3D-SIM analysis reveals clustered DSB formation following heavy-ion irradiation. (A) Representative images for 3D γH2AX polygon rendering using 3D-SIM analysis. 1BR hTERT cells were fixed at 2 h after 1 Gy carbon-ion irradiation (290 MeV/n, Mono, LET 60 keV/μm), and fixed cells were stained with antibodies for γH2AX, RPA and CENPF and with DAPI. To detect RPA foci, which show clear and sharp signals for SIM analysis, G2 cells were examined. G2 cells were identified by CENPF (the original data are shown in [12]). The raw image of γH2AX is shown in the left panel. γH2AX polygon rendering, which is generated by surface mode in Imaris 8.1.2 (Bitplane, Zurich, Switzerland), is shown in the right panel. γH2AX foci and DAPI are shown as yellow and blue polygons, respectively. The direction of the carbon ion radiation is indicated by a white arrow. (B) 3D polygon rendering of γH2AX and the spot signal of RPA in (A) are shown. Clustered RPA foci are identified within the γH2AX signal in carbon ion–irradiated G2 cells. γH2AX the signal is shown by the polygon. RPA foci are shown as green spots. (C) A diagram for DSB distribution after high-LET particle irradiation. Super resolution imaging allows visualization of the distribution of γH2AX along the chromatin loop. RPA forms a single focus representing a DSB unless >2 DSBs are formed within 100 nm.

Fig. 3.

Formation of clustered DSBs at the chromosome the boundary following heavy-ion irradiation. (A) The frequency of γH2AX foci formation at chromosome boundary after high-LET carbon ion irradiation is greater than after X-rays. A representative image of γH2AX and chromosome 1 using combination staining of immunofluorescence (IF) and fluorescence in situ hybridization (FISH) is shown. 1BR hTERT G1 cells were synchronized by contact inhibition. Cells were fixed at 15 min after 3 Gy carbon-ion irradiation (290 MeV/n, Mono, LET 70 keV/μm). γH2AX foci, chromosome 1 and DAPI are shown by red, green and blue, respectively. Enlarged images are shown in the right panel. Images from different angles are shown in the right bottom panel. The percentage of γH2AX foci formation at the chromosome boundary after carbon ion irradiation (8.64%) is 4-fold greater than that after X-rays (2.23%) [29]. The direction of the carbon ion radiation is indicated by a white arrow. (B) The representative image of clustered γH2AX foci formation following carbon ion irradiation.

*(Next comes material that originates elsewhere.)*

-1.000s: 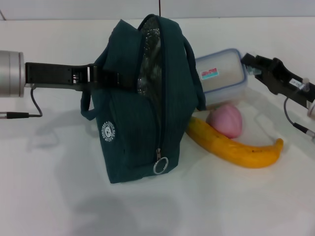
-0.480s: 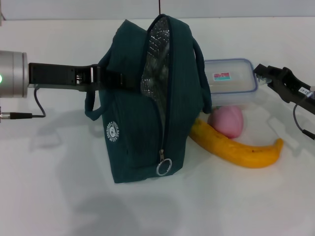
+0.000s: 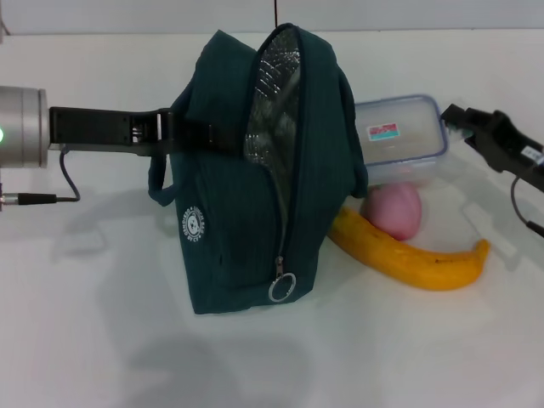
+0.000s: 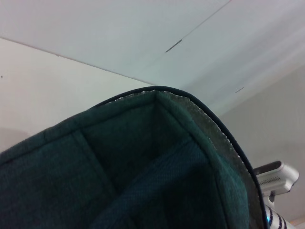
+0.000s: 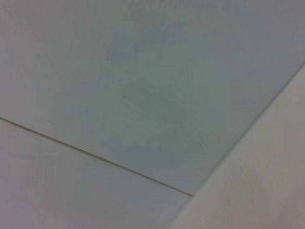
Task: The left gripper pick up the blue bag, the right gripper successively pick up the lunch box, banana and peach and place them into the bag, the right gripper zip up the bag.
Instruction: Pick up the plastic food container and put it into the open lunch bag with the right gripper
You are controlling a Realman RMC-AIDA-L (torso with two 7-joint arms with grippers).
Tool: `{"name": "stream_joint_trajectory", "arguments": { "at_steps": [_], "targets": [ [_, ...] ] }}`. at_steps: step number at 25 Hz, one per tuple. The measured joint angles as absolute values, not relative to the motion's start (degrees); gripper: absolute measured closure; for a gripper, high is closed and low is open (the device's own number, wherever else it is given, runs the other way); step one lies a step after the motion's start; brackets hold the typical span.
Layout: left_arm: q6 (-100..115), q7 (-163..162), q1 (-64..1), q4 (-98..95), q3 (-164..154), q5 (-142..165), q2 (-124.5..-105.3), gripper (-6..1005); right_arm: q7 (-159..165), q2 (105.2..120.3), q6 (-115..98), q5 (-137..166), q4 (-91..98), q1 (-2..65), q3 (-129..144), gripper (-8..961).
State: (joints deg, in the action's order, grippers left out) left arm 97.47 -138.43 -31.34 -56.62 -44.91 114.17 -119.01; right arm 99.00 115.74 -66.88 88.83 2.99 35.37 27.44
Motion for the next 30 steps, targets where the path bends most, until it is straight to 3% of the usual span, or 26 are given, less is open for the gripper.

Clustered γH2AX foci in 1BR hTERT cells are also observed by high-resolution microscopy involving deconvolution, not 3D-SIM [18]. Cells were stained with γH2AX and DAPI at 30 min after 1 Gy carbon-ion irradiation (290 MeV/n, Mono, LET 60 keV/μm). Enlarged γH2AX foci are shown in the right panel. γH2AX foci and DAPI are shown by green and blue. Although it is technically not feasible to obtain high-resolution or super-resolution Grade IF samples after sample preparation for FISH, combining evidence strongly suggests that γH2AX foci formation at the chromosome boundary after high-LET carbon ion irradiation contains multiple DSBs. The direction of the carbon ion radiation is indicated by a white arrow. (C) A diagram of the formation of chromosome rearrangement via mis-rejoining between two distinct chromosomes following high-LET heavy-ion irradiation. High-LET heavy-ion radiation causes multiple DSB formation within a limited area. Furthermore, high-LET heavy-ion radiation can cause multiple DSBs at chromosome boundaries. If two or more DSBs are induced at the chromosome boundary between different chromosomes A and B, interchromosomal exchanges such as dicentrics or translocations may occur.

Fig. 4.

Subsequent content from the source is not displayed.